Sources: [vercel-eve/packages/eve/src/public/channels/eve.ts:84-90](), [withastro-flue/.agents/skills/channel-conformance/SKILL.md:55-71](), [withastro-flue/blueprints/channel--slack.md:119-121]()

## Portable patterns

Several ideas transfer cleanly across both models:

1. **Filename-derived channel namespace** — both use the channel file stem as the URL/logical namespace segment (Eve prepends it to tokens; Flue mounts `/channels/<stem>/...`).
2. **Provider-native payloads** — neither normalizes Slack/Discord/etc. into a universal event schema at the channel boundary; application code filters and interprets.
3. **Thread identity as a stable key** — Eve's `slackContinuationToken(channelId, threadTs)` and Flue's `conversationKey({ teamId, channelId, threadTs })` solve the same addressing problem with different string formats.
4. **Separation of ingress and outbound** — Flue makes this explicit (channel verifies in, tools send out). Eve combines them in one module but still separates route ingress from `events`-driven delivery.

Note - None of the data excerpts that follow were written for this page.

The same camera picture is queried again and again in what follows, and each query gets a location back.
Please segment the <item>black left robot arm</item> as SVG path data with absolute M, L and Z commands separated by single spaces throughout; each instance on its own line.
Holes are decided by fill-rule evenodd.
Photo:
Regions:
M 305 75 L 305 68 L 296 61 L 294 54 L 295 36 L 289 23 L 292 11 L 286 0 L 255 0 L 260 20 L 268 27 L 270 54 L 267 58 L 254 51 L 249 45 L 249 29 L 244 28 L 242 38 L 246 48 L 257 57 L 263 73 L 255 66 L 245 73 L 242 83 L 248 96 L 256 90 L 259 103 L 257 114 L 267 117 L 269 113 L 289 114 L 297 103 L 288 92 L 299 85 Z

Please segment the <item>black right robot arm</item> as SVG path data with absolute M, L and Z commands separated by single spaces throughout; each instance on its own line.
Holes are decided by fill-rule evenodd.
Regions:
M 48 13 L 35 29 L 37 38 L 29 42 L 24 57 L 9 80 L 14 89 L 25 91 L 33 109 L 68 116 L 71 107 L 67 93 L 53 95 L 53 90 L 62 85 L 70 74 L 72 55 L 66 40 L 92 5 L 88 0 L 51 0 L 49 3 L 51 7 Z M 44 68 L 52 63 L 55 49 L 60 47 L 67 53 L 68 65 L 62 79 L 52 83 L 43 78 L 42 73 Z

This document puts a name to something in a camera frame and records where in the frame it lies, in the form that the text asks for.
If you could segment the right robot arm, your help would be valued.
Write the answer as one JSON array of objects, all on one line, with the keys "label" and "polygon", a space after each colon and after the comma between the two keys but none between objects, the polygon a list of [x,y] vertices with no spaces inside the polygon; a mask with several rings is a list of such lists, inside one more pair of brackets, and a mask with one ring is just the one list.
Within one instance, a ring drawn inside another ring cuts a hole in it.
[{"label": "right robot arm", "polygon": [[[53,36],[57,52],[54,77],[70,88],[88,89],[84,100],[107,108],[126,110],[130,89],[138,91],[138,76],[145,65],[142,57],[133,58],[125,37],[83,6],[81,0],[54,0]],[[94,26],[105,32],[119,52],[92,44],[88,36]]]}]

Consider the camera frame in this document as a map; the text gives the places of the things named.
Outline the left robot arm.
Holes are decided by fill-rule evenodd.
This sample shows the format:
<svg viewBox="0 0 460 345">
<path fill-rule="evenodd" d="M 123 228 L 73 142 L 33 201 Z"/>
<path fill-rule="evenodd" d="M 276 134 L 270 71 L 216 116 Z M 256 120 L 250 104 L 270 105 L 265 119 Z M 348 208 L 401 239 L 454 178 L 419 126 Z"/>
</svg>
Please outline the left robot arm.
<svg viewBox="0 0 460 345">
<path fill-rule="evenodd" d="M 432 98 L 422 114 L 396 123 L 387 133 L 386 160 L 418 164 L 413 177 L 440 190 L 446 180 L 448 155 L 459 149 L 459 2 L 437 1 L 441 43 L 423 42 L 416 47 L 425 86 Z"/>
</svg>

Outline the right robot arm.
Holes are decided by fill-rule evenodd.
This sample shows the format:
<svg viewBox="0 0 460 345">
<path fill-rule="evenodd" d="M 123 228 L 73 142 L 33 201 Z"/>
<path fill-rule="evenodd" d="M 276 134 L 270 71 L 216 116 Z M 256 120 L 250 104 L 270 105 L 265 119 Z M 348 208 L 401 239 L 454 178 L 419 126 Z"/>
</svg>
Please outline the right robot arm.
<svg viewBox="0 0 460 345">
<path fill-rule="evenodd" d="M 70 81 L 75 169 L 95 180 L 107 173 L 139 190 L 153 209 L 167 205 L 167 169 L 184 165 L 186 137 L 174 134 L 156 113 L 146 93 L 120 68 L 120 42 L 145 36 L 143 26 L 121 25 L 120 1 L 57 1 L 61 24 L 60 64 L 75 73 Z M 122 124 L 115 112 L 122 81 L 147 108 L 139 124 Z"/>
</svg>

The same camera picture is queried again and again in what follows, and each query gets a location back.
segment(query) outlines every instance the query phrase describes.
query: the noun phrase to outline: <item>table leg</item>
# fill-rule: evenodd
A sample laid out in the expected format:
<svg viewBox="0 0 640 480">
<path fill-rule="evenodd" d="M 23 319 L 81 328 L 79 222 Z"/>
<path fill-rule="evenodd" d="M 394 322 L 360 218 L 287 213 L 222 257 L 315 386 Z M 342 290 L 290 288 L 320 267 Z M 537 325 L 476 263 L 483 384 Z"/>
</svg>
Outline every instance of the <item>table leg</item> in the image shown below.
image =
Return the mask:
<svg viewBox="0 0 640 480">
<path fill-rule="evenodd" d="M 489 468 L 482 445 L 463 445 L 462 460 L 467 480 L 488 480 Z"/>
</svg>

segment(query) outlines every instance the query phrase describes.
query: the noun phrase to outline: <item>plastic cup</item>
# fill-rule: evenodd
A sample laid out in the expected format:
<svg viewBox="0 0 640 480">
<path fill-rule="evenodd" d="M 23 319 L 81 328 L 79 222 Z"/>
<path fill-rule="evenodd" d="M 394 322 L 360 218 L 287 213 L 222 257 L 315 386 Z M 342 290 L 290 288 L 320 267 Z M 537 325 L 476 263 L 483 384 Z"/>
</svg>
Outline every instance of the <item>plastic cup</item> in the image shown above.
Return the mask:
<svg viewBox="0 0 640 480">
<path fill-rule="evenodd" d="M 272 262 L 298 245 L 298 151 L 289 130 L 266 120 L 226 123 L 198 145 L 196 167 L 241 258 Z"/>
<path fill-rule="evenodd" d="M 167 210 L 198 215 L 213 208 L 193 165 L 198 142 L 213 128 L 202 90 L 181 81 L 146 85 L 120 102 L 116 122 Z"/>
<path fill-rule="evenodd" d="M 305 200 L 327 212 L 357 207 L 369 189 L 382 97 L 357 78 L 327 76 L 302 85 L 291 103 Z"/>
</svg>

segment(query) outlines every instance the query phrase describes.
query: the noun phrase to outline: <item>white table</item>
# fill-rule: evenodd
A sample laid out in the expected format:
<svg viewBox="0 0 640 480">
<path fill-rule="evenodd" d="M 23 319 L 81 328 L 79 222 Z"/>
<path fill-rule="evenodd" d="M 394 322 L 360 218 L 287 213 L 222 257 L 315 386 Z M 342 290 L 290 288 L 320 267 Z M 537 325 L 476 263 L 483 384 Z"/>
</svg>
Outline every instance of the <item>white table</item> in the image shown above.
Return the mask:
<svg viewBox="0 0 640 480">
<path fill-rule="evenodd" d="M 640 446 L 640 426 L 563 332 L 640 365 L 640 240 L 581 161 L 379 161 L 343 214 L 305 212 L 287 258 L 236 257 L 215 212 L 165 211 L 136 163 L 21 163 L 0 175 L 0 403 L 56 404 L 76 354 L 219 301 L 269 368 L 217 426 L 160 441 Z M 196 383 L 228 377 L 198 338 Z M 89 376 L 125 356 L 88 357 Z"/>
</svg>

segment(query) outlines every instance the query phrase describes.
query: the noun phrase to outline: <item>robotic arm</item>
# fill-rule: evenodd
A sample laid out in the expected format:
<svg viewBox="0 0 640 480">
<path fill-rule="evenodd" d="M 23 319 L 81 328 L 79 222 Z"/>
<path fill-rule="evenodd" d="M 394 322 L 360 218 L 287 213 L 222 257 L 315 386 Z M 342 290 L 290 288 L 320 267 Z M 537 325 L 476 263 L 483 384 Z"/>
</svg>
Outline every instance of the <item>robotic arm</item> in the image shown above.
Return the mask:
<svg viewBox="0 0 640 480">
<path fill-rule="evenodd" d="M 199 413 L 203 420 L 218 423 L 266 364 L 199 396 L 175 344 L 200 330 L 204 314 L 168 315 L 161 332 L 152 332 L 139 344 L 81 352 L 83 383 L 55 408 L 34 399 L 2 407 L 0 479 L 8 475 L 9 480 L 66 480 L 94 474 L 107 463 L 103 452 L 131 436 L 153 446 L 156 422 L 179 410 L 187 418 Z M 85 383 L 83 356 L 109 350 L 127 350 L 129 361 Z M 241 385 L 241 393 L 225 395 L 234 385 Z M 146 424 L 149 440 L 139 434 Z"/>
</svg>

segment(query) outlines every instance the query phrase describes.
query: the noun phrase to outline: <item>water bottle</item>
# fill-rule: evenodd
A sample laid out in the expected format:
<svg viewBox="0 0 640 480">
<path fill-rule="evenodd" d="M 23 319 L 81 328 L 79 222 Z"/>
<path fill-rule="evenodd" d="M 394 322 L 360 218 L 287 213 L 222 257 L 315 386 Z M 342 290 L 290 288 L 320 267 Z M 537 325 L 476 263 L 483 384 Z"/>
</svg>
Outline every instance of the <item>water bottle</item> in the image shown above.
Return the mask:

What does **not** port directly: Eve's `send()` + `events` delivery loop has no Flue equivalent — Flue requires explicit `dispatch()` admission and application-owned reply tools. Eve's `receive()` cross-channel hand-off is a first-class framework feature; Flue would implement similar logic by dispatching to a different agent `id` or calling another channel callback from application code.

## Summary

Eve channels are **full session adapters** authored in `agent/channels/`: they normalize input, call `send()` with channel-local `continuationToken` values (namespaced by the framework), enforce route `auth`, and deliver responses through lifecycle `events`. Flue channels are **verified ingress libraries** (`@flue/slack`, etc.) wired in `channels/` and mounted on a Hono `/channels/*` surface; they forward provider-native payloads to application callbacks that admit work via `dispatch(agent, { id, input })`, using canonical `conversationKey` strings as agent instance ids. Eve centralizes conversation continuity in the channel module; Flue centralizes it in dispatch admission and agent initialization — with outbound behavior, credentials, and authorization always remaining application-owned.